Monday, October 13, 2014

When prestige has merit

The web is a vast distribution network which moves information around the globe, and the quality of that information will I think move the world to a merit measure for prestige.

Like consider the Wikipedia. If you want to know a lot about its potency you can check studies. As much as I'd like to link to independent ones the most definitive source is, yup, the Wikipedia itself:

en.wikipedia.org/wiki/Reliability_of_Wikipedia

That is a bit irritating as I prefer independent sources, and didn't see any that seemed suitable when I did a search on Google for this article. Some government or something should have something up, if they knew what they were doing. But a lot of governments today clearly do not.

Prior to the ability to have a world pick for itself, institutions gained prestige by many means and carried that over time. But notice the ignominy now hovering over the prestigious news agency The New York Times, which in my mind is that group of people who with President George W. Bush helped more than most to lead the United States into war. That may sound harsh, but why sugarcoat it?

To me then there is what I'll call classical prestige, and functional prestige.

The Wikipedia has functional prestige: people know it works as they use it, and some people have checked it against other prestigious sources.

While The New York Times has classical prestige: it retains prestige despite some of the greatest press failures in recorded history. People see it as prestigious with it debatable as to whether or not it is functioning at that level.

But that appears to be a learned response. And as new generations arise without being taught that a particular institution has prestige then they are more likely to switch to functional prestige.

The difference with functional prestige is people know the value from moment to moment from what they can use in their daily lives.

That has practical importance to me, as I have various ideas out there in prestigious areas, like my own definition of science, and my own ideas for a science of money.
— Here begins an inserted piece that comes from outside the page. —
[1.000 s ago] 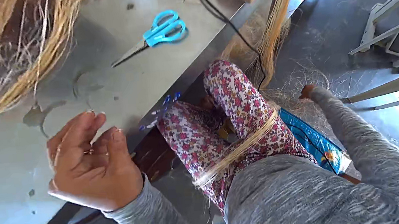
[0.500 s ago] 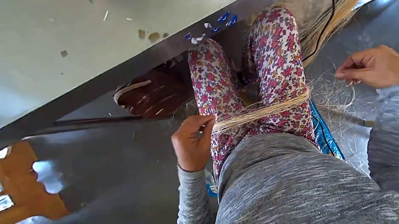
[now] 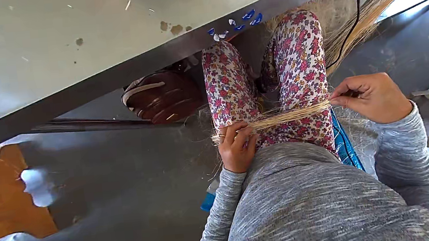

Those are functional ideas in areas where far more prestigious sources have a lot of dominance. But the web lets me put forward new ideas where I can rely on the discretion of many people.

If the ideas are valuable because they work, then they can gain their own functional prestige, which then is entirely about merit.

The science of money by itself can change the world, not because the original source--me--is prestigious. But because the functional need is so great.

People need to understand money in our modern world. It's just that simple.

In the old world people or organizations could build prestige over time, becoming reliable sources, who could lead the world down dark and wrong paths based primarily on that prestige alone.

The new world pushes your ideas to always work, and catches you immediately when you slip up, and then keeps reminding you constantly of your failure.

And that is how civilization will work best.

It's a new way of doing things. It's the best way of doing things.

Prestige should have merit. Now thanks to the inexorable progress of science and technology which connects people in a way that allows constant checking and accurate reporting on those checks--it can.

And I do think that most prestigious institutions around the world are ready for that challenge and are meeting it.